_Exercise_
Find the lines holding the string "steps" in the data, then copy all of them.

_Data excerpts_
* * * *

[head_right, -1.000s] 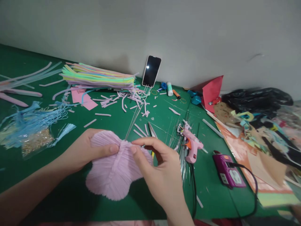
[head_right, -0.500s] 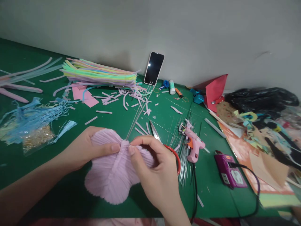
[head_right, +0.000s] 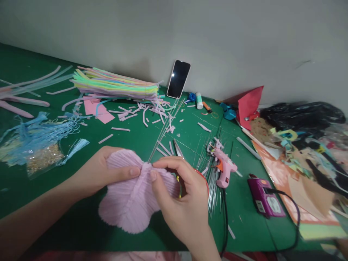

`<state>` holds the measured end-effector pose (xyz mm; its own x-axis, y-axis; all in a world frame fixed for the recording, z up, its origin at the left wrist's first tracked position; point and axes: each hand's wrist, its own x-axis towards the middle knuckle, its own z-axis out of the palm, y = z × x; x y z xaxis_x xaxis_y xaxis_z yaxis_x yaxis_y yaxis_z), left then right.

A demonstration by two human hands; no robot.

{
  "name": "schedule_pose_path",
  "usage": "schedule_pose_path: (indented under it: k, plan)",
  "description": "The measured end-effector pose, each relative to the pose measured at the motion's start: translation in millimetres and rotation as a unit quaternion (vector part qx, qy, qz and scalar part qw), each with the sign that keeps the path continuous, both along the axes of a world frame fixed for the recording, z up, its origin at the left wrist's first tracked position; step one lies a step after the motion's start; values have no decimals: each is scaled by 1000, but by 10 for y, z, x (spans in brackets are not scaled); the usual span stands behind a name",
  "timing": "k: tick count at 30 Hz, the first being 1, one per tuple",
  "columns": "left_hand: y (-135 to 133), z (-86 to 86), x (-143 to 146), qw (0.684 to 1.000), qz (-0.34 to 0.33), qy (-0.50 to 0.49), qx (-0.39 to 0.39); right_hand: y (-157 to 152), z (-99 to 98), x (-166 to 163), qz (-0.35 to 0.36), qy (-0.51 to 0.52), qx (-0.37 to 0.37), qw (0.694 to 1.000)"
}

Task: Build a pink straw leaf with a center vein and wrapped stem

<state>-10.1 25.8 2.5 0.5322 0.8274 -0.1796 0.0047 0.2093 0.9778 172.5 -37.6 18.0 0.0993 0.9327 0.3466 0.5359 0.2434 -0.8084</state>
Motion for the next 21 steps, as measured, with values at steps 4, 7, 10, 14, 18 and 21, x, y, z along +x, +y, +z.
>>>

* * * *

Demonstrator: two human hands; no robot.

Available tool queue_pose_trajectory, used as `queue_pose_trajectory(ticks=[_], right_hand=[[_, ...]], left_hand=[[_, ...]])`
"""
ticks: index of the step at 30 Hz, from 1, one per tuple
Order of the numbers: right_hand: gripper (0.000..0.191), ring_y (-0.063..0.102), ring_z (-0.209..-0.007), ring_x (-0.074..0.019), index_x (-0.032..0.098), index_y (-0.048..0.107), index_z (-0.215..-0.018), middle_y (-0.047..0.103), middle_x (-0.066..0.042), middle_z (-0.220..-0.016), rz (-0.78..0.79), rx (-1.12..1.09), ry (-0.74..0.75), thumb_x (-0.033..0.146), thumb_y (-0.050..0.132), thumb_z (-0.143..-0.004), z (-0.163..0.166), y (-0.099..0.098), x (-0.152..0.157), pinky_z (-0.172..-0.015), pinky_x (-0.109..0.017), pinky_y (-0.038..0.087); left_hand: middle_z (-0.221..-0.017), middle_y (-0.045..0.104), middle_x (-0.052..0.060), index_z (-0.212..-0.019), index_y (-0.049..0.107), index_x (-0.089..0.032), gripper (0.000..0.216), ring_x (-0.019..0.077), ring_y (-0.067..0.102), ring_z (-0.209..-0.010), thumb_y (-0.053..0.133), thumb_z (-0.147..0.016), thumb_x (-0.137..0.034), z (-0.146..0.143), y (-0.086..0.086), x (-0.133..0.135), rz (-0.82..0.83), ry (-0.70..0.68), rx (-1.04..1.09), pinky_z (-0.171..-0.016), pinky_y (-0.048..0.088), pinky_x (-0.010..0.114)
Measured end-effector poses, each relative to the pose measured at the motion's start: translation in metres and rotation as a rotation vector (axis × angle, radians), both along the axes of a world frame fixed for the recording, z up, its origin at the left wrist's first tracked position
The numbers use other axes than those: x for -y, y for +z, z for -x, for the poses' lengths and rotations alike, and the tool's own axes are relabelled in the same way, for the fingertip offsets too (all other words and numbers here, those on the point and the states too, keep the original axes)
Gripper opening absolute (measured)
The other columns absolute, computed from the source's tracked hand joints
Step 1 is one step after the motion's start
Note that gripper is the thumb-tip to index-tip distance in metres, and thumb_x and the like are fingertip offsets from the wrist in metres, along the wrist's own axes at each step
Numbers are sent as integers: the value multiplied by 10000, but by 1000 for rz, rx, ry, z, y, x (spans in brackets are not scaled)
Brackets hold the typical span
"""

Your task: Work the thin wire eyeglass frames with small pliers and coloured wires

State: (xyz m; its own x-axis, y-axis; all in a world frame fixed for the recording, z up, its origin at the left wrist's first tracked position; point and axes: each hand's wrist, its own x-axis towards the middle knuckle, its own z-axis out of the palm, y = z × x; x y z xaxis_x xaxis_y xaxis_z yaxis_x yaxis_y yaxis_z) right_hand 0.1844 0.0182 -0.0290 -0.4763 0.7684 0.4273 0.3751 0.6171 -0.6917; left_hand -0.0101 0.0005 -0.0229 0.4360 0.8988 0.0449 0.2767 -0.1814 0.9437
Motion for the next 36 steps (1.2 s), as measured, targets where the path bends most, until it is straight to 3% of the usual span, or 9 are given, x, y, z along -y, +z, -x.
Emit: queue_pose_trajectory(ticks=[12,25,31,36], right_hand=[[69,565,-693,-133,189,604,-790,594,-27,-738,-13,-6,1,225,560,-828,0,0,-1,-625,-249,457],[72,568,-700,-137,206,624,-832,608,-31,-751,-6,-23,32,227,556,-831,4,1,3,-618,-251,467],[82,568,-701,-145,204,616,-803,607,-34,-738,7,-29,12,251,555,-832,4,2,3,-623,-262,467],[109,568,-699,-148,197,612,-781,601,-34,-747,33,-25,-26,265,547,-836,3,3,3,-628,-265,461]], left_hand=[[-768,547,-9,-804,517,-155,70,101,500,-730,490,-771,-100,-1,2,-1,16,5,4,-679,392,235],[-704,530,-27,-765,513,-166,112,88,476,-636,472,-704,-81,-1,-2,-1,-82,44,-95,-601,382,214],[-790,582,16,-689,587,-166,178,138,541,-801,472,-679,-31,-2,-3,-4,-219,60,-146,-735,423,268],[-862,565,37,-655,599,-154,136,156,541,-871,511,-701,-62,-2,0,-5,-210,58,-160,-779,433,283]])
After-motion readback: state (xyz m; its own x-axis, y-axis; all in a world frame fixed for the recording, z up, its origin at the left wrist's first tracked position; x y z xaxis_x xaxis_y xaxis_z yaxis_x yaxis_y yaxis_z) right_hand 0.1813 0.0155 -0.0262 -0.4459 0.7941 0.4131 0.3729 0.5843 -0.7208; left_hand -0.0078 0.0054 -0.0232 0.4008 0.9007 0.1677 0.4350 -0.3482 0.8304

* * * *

_Exercise answer_
Motion for the next 21 steps, as measured, with values at steps 4, 7, 10, 14, 18 and 21, x, y, z along +x, +y, +z.
Motion for the next 36 steps (1.2 s), as measured, targets where the path bends most, until it is straight to 3% of the usual span, or 9 are given, x, y, z along -y, +z, -x.

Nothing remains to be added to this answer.